Evolving our static site architecture
Where we started
Approximately six years ago, all of our services were hosted on Windows virtual machines in a data center with Microsoft’s Internet Information Services (IIS) and Apache. Deployments were performed manually by operations engineers and involved copying files received from developers to multiple VMs. When I joined SageSure in 2015, the DevOps team was already working on a project to dockerize all services and automate the deployments. After many months, and a few iterations on the architecture, we ended up with a more modern setup: dockerized services running on linux hosts deployed using automation from Jenkins.
This setup provided us a number of benefits:
- Deployments were automated, reducing time and errors associated with deployment.
- Build artifacts were immutable and generated with each release. Every commit to a releasable branch generated a docker image that could be deployed to any environment for testing.
- Scaling was easy. Instead of provisioning a new vm, we just needed to click a ’+’ button in Rancher, our Docker orchestration UI.
And this worked great for us.

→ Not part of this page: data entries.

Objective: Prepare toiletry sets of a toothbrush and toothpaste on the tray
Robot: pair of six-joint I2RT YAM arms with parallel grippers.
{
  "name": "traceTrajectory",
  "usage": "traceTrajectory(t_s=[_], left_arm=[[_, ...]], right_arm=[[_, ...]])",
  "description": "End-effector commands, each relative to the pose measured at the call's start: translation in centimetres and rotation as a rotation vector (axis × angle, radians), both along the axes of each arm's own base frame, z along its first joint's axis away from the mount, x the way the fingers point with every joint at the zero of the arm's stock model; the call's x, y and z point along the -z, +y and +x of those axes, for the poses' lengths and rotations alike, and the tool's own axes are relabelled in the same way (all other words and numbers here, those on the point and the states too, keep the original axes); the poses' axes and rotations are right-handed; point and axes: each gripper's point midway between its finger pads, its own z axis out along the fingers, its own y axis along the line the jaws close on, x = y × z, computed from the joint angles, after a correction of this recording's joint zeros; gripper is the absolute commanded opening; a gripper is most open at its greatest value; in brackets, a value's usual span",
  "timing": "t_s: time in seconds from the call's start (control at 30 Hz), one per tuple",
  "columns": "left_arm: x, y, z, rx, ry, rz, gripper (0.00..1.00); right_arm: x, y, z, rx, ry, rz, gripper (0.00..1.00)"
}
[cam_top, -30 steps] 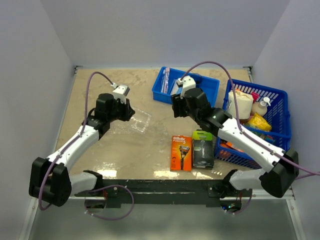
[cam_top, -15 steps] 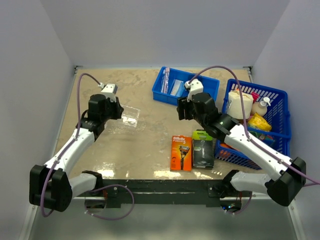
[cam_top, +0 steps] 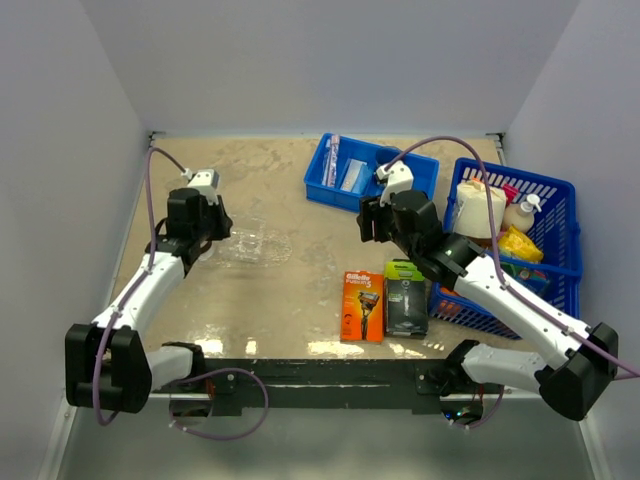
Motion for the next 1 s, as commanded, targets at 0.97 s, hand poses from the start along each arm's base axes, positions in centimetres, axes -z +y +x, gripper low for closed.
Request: traceTrajectory(t_s=[0.97], left_arm=[[1.9,3.0,1.5,-0.068,0.053,0.013,0.0]], right_arm=[[-0.9,0.1,0.8,0.018,-0.039,0.043,0.65]])
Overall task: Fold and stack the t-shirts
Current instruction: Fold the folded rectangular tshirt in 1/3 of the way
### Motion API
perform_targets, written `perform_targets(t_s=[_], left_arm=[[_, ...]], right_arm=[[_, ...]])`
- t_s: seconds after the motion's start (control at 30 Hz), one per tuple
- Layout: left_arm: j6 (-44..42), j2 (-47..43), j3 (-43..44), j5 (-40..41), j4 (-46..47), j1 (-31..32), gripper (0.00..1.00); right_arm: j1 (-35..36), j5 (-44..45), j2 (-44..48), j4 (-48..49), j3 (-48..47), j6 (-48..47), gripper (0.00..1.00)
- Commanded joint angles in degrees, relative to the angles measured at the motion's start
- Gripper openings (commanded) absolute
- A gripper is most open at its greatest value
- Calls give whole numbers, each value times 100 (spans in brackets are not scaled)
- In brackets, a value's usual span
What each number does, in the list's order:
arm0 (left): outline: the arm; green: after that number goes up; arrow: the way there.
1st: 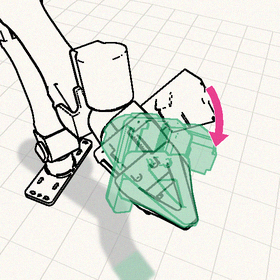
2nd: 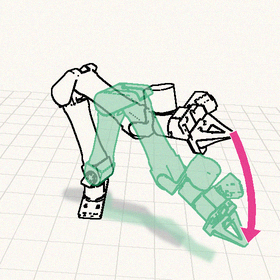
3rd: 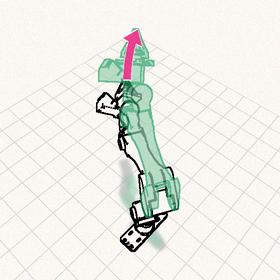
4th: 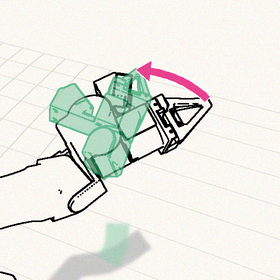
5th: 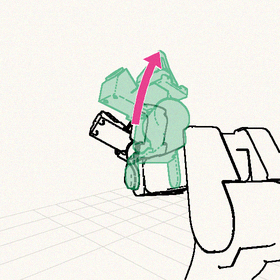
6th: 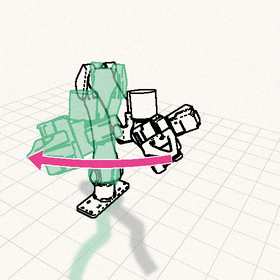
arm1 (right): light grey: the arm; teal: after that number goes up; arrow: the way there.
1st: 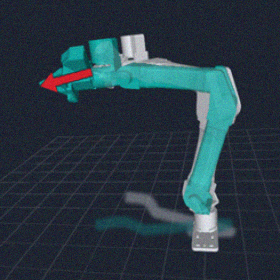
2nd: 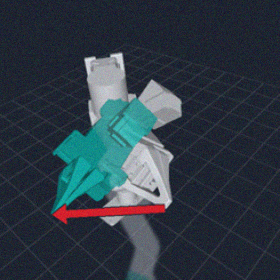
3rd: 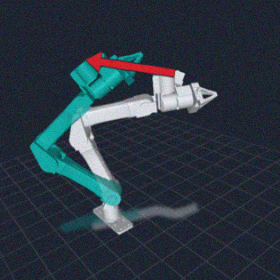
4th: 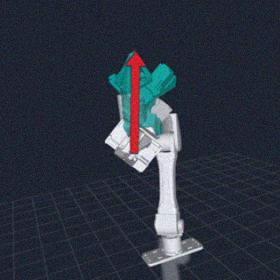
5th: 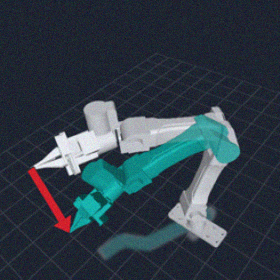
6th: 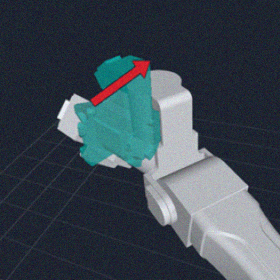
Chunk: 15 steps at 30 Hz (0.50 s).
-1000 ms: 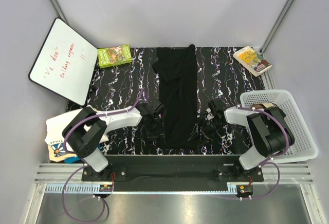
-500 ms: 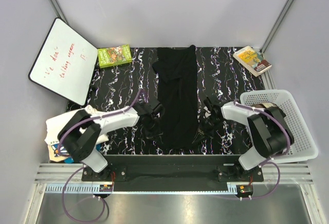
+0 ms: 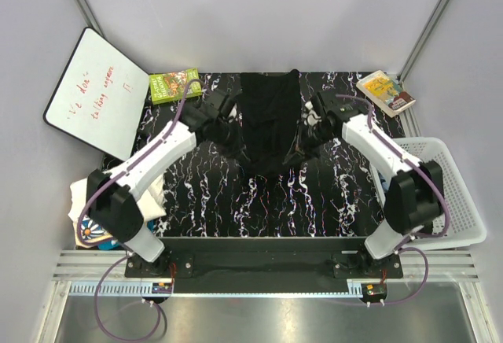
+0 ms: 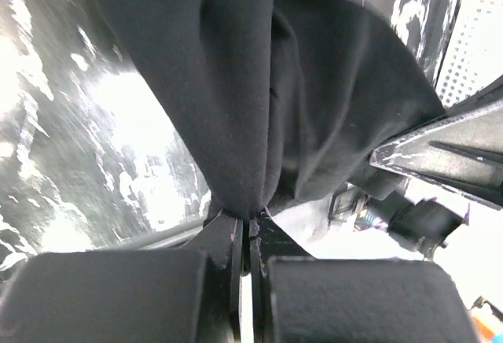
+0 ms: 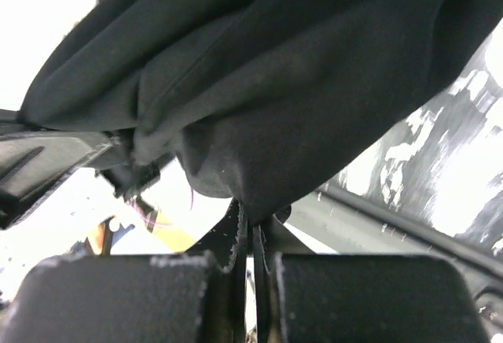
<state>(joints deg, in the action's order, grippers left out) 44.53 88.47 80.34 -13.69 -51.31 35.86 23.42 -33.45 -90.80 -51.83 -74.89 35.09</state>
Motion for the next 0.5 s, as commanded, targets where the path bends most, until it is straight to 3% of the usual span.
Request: perform_targets(t_s=[0.0,0.37,0.4,0.43,0.47], left_arm=[[-620,688,780,-177,-195,-544,0],[-1140,2824,2732,-625,-309,-1125,4],[-1140,3069,2977,-652,-310,-1159,7],[-1140,3193,3101,-704,-301,-1229,18],[-1157,3308,3233,-757,-309,-1265,37]], right_arm=[[-425,418,-718,-327,-1094,-520,0],[-988,498,-2898,-380,-3258,-908,2],[-1015,489,-3160,-380,-3495,-908,2],[-1024,480,-3284,-380,-3619,-881,3],[-1032,471,-3442,-371,-3742,-881,4]])
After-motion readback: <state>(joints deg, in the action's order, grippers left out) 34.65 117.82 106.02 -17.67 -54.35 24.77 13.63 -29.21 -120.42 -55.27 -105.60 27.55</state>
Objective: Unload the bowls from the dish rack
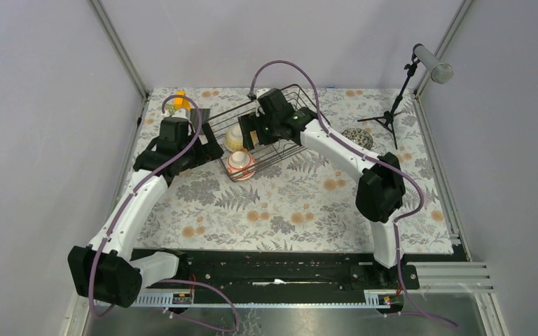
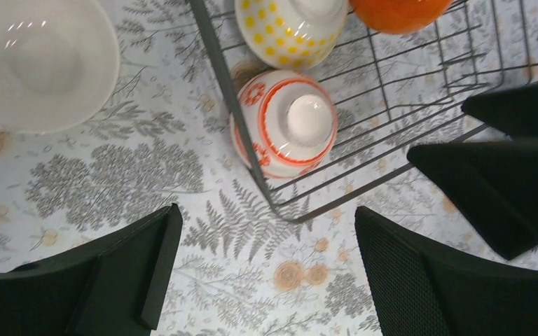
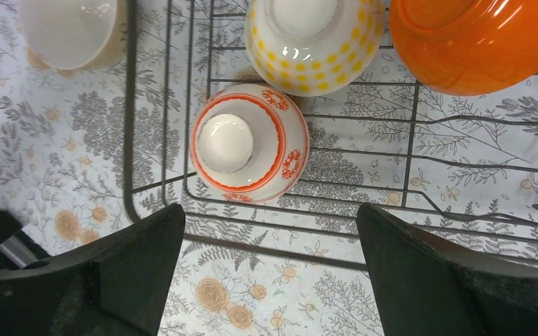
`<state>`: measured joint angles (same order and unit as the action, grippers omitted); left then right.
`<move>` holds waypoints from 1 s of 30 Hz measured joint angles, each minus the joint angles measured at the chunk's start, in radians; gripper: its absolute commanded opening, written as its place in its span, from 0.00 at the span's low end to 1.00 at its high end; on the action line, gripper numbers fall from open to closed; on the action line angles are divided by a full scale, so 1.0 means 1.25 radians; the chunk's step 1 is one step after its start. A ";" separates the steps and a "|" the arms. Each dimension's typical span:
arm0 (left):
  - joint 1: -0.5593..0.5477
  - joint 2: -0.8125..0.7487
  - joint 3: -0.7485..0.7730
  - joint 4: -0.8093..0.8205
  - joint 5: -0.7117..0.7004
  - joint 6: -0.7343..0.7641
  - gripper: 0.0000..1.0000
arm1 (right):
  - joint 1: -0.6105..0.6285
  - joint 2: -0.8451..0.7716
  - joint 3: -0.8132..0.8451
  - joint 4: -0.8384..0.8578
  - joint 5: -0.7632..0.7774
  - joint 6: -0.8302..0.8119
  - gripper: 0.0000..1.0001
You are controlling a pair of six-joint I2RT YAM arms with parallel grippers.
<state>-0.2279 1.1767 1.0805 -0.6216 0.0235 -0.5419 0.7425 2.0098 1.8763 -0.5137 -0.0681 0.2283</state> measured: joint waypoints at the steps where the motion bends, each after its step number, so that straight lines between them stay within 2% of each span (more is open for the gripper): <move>1: 0.000 -0.011 -0.008 -0.009 -0.005 0.004 0.99 | -0.002 0.010 0.002 -0.001 -0.002 0.000 1.00; 6: 0.000 -0.042 -0.038 -0.025 -0.024 0.015 0.99 | -0.004 0.078 0.018 -0.011 -0.006 0.004 0.97; 17: 0.000 -0.006 -0.043 -0.045 -0.007 0.011 0.99 | -0.004 0.191 0.113 -0.046 -0.067 0.013 0.90; 21: 0.000 -0.008 -0.045 -0.050 0.000 0.012 0.99 | -0.004 0.210 0.125 -0.046 -0.072 0.020 0.83; 23: 0.000 -0.008 -0.045 -0.050 0.002 0.012 0.99 | -0.004 0.217 0.125 -0.046 -0.064 0.024 0.78; 26: 0.000 -0.008 -0.045 -0.052 0.006 0.013 0.99 | -0.004 0.227 0.125 -0.046 -0.045 0.031 0.75; 30: 0.000 -0.008 -0.045 -0.054 0.006 0.016 0.99 | -0.004 0.229 0.132 -0.048 0.027 0.029 0.76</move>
<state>-0.2279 1.1671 1.0241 -0.6891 0.0307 -0.5224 0.7380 2.2959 2.0407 -0.5739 -0.0345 0.2646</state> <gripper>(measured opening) 0.987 0.744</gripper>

During this time, we were also migrating our services from the data center into AWS. The new dockerized setup made the move a lot easier.
Lingering pain points
But as the years have gone by, even as we enjoyed the benefits of our new architecture, we noticed a few weaknesses, particularly for our websites. Our routing layer relied on polling internal DNS to resolve the container IPs. As a result, every deployment had a small window (a few seconds, usually) where requests could fail if the old containers were destroyed before the proxy found the new containers.

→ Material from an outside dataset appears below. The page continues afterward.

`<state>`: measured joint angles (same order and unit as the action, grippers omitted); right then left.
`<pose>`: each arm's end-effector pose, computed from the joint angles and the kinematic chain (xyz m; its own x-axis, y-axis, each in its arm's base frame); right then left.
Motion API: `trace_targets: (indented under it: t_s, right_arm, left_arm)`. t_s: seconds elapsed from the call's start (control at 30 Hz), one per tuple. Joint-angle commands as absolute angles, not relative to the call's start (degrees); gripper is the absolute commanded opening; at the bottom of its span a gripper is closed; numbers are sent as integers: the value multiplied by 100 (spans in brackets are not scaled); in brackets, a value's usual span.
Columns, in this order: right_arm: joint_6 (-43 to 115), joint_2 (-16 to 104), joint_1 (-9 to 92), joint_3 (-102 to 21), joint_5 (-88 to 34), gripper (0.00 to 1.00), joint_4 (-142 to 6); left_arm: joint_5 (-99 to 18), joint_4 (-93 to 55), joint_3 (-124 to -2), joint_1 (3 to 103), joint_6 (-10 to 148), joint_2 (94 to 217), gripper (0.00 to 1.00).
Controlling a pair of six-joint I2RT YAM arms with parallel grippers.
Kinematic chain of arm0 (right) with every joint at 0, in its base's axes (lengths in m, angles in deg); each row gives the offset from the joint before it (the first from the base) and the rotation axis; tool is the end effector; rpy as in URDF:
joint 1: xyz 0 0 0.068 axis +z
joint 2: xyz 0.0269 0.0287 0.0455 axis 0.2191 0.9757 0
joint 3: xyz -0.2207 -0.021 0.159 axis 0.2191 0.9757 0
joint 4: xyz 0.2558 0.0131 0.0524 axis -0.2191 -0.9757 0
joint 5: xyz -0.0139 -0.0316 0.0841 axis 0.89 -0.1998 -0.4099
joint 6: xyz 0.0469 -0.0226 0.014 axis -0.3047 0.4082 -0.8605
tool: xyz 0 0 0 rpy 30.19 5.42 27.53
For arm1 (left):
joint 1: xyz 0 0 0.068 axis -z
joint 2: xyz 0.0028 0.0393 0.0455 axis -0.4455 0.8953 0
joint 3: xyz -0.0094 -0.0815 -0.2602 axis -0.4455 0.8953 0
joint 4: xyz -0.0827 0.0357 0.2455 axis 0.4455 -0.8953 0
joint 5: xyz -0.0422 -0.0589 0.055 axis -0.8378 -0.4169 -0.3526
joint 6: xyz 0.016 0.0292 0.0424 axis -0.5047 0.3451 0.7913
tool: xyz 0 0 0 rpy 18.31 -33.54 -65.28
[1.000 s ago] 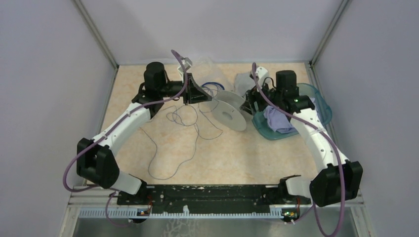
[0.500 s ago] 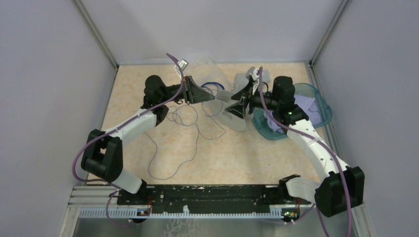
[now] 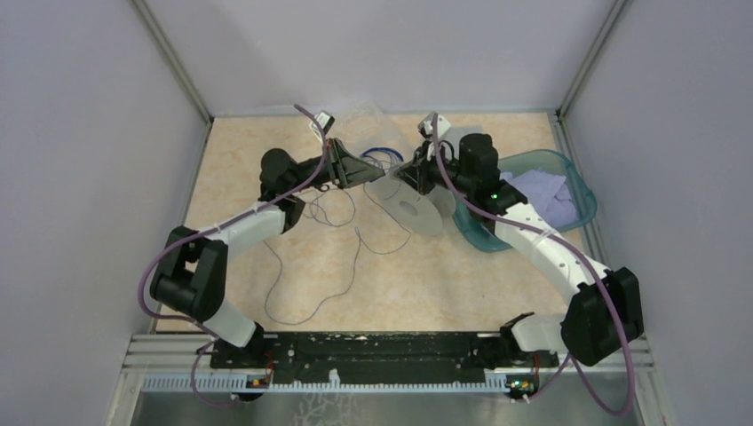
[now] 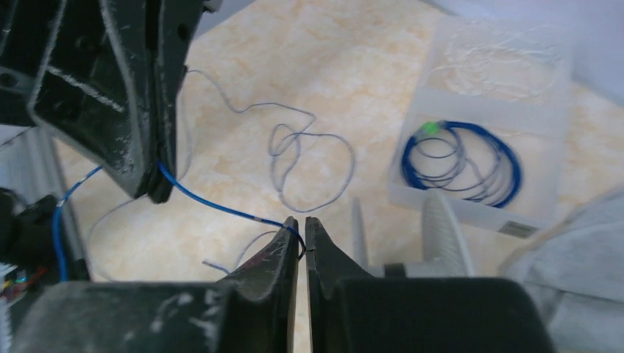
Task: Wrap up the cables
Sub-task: Wrap the cable around the cable reel.
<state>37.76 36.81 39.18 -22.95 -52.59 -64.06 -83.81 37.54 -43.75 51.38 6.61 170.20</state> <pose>0.2597 0.1514 0.3371 -0.2637 -0.0478 -0.9634 -0.8326 0.5156 0.2023 0.2977 -0.1690 0.3140 -0.7888 -0.2911 -0.5414 0.5833 -0.0767 -0.8086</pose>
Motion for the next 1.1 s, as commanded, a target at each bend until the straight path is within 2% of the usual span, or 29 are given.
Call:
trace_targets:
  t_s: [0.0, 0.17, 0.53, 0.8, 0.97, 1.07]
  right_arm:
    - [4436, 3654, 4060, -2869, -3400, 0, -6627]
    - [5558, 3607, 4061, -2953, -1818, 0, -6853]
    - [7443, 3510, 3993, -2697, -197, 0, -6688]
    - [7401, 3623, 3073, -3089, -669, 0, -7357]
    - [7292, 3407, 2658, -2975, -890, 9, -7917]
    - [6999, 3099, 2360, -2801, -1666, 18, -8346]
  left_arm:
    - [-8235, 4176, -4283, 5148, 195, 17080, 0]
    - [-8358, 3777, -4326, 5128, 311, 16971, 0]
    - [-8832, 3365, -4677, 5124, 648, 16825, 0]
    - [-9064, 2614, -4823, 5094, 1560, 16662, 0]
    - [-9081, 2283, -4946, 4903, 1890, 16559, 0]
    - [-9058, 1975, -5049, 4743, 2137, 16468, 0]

Additionally, our frontend teams asked for the ability to preview a build for each feature branch before merging into the mainline. Thanks to our Docker architecture, we were able to add this functionality pretty easily by deploying the dockerized build and leveraging wildcard subdomains in DNS. However, this meant that we were now running dozens of copies of our frontend apps at the same time in our integration environment. Even with reduced memory reservations, we frequently ran out of capacity and had to scale up the cluster, or manually review and delete a large number of stale feature branch builds.
Lastly, running the websites within our own Docker infrastructure and behind our own proxies meant that any downtime or CPU contention in the cluster had a very visible impact to our users. Also, we weren’t doing anything explicit to manage the caching of website assets, so we would often have to instruct users to clear their browser cache if they were having issues after a deployment.
So it was time to evolve our architecture once again.
Implementing a static site architecture
Our new architecture is based on AWS’s whitepaper for hosting static websites in AWS
In summary, the architecture consists of:
- An AWS S3 bucket to hold variations of the website (to support blue/green and preview deployments)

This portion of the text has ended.